Been seeing movies lately because I have no life.  Saw The East yesterday and today I saw superman, superman was excellent, the east was...ok.  I wished for more i guess.   

I have this bummed out, sad/jealous thing going on.

Last night I had a dream, I was with my dad in some sort of vehicle, and he said he'd wait in the car while I went and got it... But I got the impression  he was scared.  I went into the place... It turned out to be some sort of weird cavernous desert scene, with mountains and cliffs and unstable rocky ground.  I was just pulling myself up to the last ridge, when before me a volcano exploded. I could see the lava shoot up, but at first I felt no immediate danger... Then as it was showering closer, I realized that the whole area was unsafe nd I began to run.   I was running, leaping over cracks and fissures, I was jumping off of boulders and squeezing under narrow spaces.... When suddenly in the fast confusion of it all I was falling, sliding and it seemed  I was being swallowed by the earth... I remember as I descended  The thought that I couldn't possibly ever climb my way out of this great deep abyss.... And then I hit bottom... And the sand and rock piled atop me... Threatening to bury me, I tried to pull m way up, stay on top of the ground... Stay on top or I would surely die.... All this for an errand.  I'd never see anyone again... But I wanted to live...   So I woke up. 

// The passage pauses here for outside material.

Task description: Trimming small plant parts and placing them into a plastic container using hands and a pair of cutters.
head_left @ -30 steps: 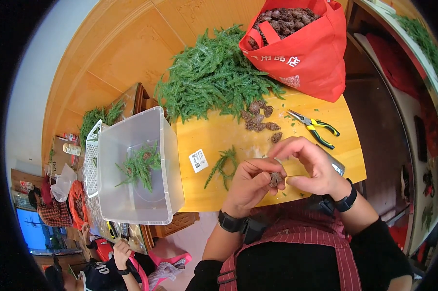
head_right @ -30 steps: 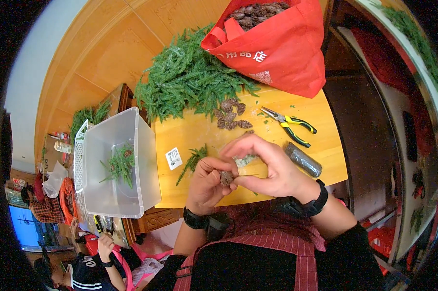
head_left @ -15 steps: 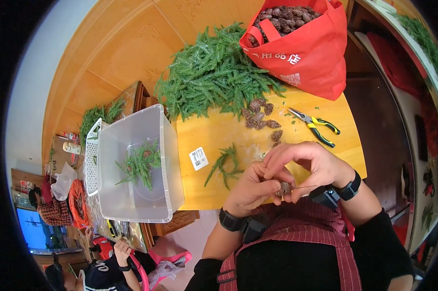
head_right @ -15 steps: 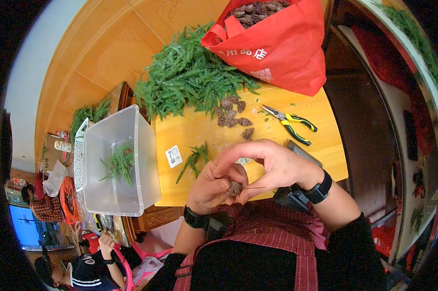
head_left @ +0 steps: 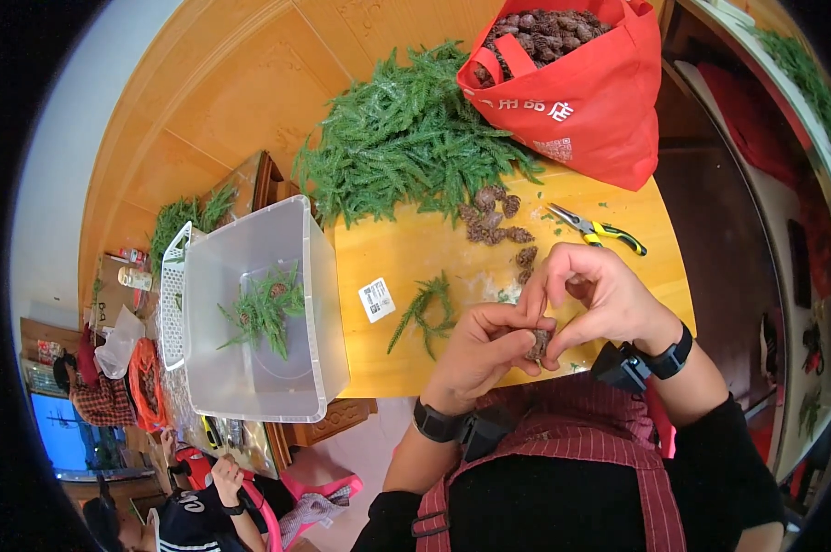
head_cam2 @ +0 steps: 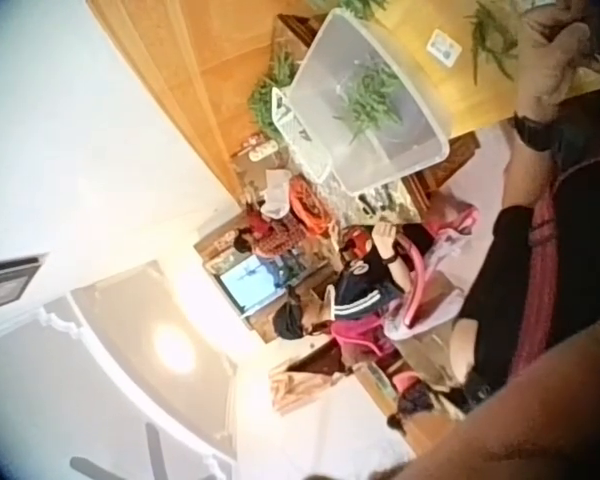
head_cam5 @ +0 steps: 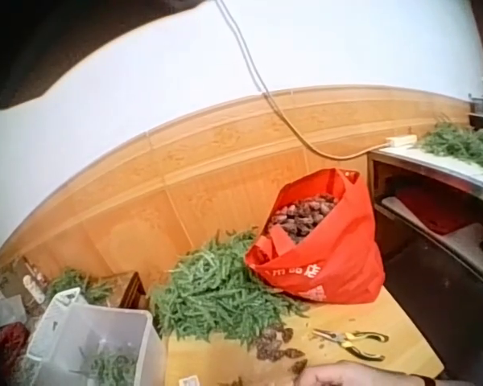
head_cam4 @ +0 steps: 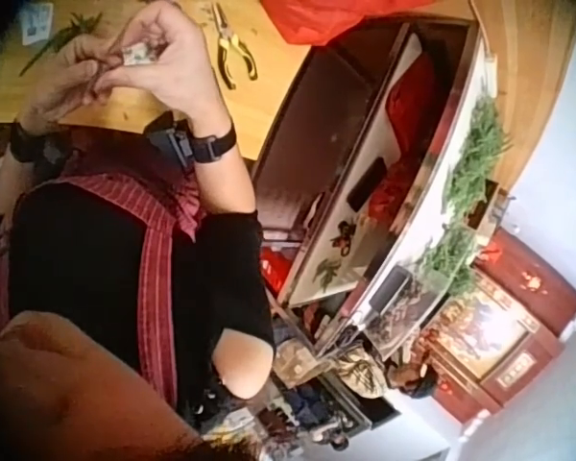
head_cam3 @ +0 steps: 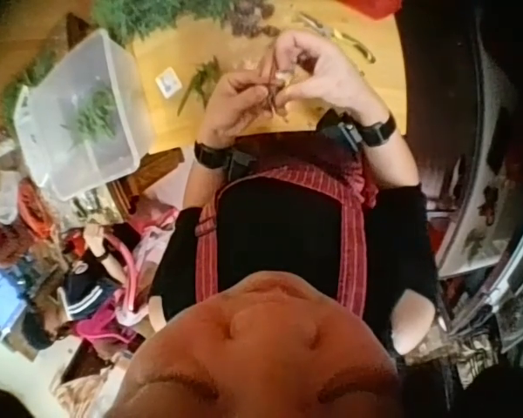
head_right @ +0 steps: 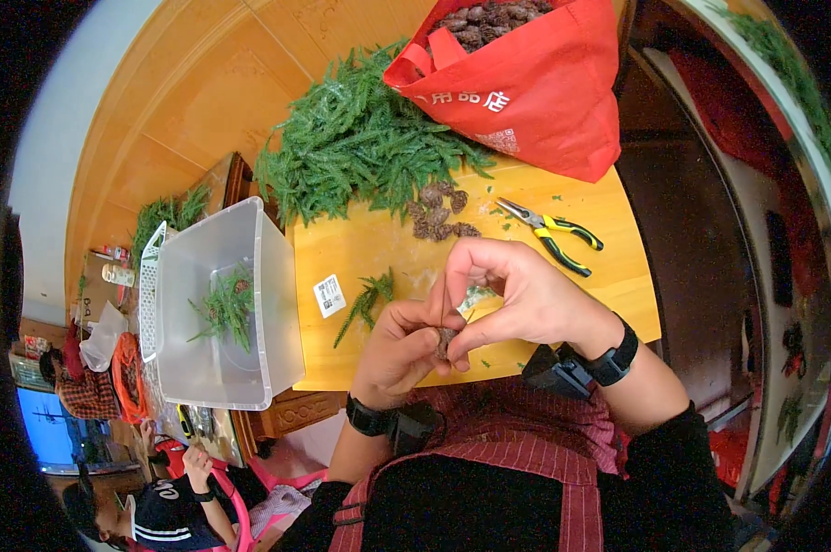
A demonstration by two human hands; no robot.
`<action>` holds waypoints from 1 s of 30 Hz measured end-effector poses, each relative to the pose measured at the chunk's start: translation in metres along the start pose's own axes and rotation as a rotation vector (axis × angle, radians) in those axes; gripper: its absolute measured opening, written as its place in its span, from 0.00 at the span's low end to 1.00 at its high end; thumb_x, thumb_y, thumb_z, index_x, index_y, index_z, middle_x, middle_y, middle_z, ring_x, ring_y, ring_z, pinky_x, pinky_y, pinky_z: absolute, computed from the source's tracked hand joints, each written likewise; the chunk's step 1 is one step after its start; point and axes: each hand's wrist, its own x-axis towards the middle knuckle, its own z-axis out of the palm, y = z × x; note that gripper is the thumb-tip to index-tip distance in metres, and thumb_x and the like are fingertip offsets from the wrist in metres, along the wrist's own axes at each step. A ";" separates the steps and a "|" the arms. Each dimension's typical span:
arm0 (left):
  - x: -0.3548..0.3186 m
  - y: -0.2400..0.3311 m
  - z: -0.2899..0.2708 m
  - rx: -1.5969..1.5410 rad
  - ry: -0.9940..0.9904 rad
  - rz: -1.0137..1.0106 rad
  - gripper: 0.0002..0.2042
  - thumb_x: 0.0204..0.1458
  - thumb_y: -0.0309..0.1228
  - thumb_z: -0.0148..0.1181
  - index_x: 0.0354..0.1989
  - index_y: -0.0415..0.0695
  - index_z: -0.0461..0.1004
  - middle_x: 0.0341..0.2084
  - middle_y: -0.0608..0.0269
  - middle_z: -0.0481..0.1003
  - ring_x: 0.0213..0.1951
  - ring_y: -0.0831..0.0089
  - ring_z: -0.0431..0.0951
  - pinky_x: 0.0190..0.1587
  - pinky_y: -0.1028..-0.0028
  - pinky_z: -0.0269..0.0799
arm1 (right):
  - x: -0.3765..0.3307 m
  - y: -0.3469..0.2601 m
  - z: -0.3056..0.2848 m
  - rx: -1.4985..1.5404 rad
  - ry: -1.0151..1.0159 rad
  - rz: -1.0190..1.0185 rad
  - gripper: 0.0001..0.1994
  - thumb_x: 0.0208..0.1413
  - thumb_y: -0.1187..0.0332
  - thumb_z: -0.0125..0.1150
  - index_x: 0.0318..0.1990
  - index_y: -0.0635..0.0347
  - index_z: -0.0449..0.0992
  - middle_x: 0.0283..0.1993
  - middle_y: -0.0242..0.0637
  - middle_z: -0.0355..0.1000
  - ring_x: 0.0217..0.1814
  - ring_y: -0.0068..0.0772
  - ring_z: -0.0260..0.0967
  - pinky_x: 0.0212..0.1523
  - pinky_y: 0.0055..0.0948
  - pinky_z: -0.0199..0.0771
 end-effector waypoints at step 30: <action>-0.001 0.004 0.005 0.028 0.044 0.136 0.10 0.53 0.25 0.49 0.42 0.36 0.70 0.35 0.50 0.73 0.33 0.59 0.77 0.31 0.75 0.78 | 0.002 0.003 0.006 -0.058 0.162 -0.051 0.13 0.40 0.78 0.64 0.32 0.60 0.65 0.35 0.39 0.69 0.35 0.24 0.68 0.40 0.22 0.67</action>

I don't know if this is the first of some great fear about getting old... Or a warning to not get too close to any volcanos... Or a subconscious attempt at recognizing that I feel in over my head... Or sinking... Or separate. 



Summer School is going well.
I have plans to move some of my stuff in July before I leave and then the big stuff later I guess. 
I'm still not sure of the when and where of my travels...

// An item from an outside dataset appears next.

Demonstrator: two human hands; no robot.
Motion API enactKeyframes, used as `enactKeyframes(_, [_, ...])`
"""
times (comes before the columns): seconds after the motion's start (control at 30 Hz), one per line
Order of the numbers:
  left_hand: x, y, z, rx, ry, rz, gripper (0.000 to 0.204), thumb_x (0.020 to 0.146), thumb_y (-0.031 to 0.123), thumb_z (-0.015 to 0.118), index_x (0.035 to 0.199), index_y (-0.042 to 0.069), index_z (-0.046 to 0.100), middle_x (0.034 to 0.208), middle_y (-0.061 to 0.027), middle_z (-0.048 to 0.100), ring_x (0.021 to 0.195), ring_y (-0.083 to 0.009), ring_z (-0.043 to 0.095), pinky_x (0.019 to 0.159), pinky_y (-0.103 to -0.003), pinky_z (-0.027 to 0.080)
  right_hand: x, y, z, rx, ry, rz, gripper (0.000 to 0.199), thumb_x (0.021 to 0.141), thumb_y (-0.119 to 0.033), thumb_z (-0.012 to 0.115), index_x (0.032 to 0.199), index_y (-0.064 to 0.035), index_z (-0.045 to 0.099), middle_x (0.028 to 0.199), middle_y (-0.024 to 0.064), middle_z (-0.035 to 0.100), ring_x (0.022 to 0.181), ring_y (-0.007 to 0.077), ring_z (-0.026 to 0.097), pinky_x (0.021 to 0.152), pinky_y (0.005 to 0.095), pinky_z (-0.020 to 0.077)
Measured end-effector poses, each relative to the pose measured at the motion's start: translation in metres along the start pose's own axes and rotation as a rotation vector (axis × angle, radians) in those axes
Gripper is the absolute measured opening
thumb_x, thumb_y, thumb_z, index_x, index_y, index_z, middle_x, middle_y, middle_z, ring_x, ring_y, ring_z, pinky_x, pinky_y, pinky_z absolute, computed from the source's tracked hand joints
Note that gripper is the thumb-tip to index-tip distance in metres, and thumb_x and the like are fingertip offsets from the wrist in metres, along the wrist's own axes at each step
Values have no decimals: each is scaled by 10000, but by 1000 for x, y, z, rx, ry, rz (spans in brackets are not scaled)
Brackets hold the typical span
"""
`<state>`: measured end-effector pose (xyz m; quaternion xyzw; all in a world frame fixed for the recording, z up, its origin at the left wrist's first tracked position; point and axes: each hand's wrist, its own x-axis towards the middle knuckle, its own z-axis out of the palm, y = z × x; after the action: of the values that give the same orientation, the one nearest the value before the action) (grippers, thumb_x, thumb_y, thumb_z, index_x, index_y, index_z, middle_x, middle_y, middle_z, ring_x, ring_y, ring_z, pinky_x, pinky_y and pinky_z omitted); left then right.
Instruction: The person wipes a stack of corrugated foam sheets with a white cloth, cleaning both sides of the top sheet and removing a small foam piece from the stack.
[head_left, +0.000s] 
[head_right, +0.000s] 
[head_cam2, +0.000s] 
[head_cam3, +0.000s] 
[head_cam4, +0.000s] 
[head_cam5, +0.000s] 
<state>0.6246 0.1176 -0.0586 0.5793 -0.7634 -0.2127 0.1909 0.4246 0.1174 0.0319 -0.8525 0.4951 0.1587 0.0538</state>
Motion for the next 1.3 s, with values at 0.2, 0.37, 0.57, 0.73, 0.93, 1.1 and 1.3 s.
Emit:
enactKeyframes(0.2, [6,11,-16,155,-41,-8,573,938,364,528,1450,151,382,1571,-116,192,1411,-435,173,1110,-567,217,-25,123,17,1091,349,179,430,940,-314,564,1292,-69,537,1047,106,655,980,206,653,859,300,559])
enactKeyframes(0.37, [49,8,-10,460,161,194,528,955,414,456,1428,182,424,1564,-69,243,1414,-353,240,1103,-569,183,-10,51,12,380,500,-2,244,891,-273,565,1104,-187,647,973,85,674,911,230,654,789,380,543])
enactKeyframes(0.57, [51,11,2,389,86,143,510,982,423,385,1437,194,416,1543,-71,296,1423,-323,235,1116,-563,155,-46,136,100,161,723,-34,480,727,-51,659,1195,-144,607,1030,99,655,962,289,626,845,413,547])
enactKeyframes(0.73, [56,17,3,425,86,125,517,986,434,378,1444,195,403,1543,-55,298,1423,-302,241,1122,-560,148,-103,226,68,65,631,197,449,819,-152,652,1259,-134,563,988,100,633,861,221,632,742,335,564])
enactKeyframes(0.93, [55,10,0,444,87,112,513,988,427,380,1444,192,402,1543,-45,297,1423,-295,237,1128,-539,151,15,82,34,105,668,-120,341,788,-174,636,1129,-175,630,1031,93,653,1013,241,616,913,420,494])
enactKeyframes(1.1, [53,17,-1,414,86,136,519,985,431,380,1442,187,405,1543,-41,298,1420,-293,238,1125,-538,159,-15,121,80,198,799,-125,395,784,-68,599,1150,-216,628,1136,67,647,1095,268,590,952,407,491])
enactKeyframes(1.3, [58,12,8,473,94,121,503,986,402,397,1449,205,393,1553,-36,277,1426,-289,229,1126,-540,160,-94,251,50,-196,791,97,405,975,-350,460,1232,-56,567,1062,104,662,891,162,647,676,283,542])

I've been having all of these baby dreams and thoughts lately, but they weren't of yours. 

It's only 9:00 pm I kind of want to go to sleep... I live an awesome and yet boring existence. 

Saturday, June 15, 2013

i only disliked one of these

Friday, June 14, 2013

I feel dumb.  I know this is just a passing feeling, its not all that powerful, its not all that extreme... I just feel like I screwed up on being what I should be.   
That's another thing right   "should" statements...
What did I do so wrong? Why is this... not what I want. Why am I not what I want...
too much fantasy and dreaming, and not enough being ok with reality. 



Monday, June 10, 2013

Weeks ago I couldn't sleep, so as I often do I started to imagine different possibilities for my life and the world. The desire I had was to become some sort of spiritual teacher, knowing full well it was fake, but knowing enough about spirituality and psychology and showmanship, that I would be helping people regardless because all they really need is for someone to care right? Tonight I watched Kumare. 

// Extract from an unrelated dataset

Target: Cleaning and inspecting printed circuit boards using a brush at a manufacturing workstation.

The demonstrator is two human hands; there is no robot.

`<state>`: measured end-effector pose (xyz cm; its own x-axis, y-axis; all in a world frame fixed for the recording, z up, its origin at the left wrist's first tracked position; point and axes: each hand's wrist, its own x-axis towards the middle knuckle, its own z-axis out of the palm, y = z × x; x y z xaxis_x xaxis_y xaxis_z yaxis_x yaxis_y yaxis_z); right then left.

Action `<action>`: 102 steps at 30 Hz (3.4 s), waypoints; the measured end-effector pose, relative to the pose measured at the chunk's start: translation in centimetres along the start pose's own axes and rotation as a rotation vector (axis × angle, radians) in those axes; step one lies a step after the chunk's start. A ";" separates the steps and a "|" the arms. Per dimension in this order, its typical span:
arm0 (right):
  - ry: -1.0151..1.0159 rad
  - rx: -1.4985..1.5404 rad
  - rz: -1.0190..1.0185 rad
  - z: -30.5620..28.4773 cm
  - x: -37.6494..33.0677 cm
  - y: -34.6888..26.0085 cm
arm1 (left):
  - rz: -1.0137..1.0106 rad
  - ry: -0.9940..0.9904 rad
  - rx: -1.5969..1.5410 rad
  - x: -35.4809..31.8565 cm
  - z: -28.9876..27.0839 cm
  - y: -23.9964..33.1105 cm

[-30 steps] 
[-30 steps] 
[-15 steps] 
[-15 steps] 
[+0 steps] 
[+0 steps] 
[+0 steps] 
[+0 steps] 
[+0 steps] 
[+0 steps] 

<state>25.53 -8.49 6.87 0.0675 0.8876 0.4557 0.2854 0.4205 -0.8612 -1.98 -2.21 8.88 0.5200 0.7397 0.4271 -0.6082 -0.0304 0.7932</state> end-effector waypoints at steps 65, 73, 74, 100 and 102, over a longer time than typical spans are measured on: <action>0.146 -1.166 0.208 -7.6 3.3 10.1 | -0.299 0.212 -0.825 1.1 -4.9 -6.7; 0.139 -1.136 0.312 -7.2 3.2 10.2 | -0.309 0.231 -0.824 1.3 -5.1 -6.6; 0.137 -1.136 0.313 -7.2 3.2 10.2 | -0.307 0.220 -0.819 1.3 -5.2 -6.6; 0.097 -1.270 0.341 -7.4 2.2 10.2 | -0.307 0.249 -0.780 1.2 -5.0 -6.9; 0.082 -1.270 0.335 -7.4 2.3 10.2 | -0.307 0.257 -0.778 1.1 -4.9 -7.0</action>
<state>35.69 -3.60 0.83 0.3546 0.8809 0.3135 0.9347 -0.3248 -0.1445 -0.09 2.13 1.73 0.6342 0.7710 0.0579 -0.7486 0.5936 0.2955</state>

I'm really lonely in a way that seems different than in the past. I am hanging out with people every day, I am doing things I enjoy, I am preparing for the future. But everything feels fake.  Like this isn't my real life, this is me pretending to do the things I am supposed to do.  I am supposed to be in love, on an adventure and starting a family. Where is that? 

I have more thoughts but fuck it.  I hope you are well.  

Tuesday, June 04, 2013

feeling the ick

You know when you watch a video a bunch and then realize it has very few total plays... and you think "damn I must have contributed like half of those."

yeah


I feel kind of ill right now, and I think that might be contributing to my feeling low... but I am also trying to be social tonight... cuz I said I would - and that is the only way to keep yourself accountable right? plus they have good peanut butter cookies.


Its a mixture of loneliness, pessimism, envy and body aches.

Lonely because I can't have all the things I want.
Pessimistic because things aren't the way they should be, and its exhausting (owls).
Envious because other people are doing the things I wish I were doing.
Body aches because...  lunch wasn't cooked right? or because I stayed up too late?   who knows

Also, I am sick of these fucking bugs in my room. Who do I blame that on?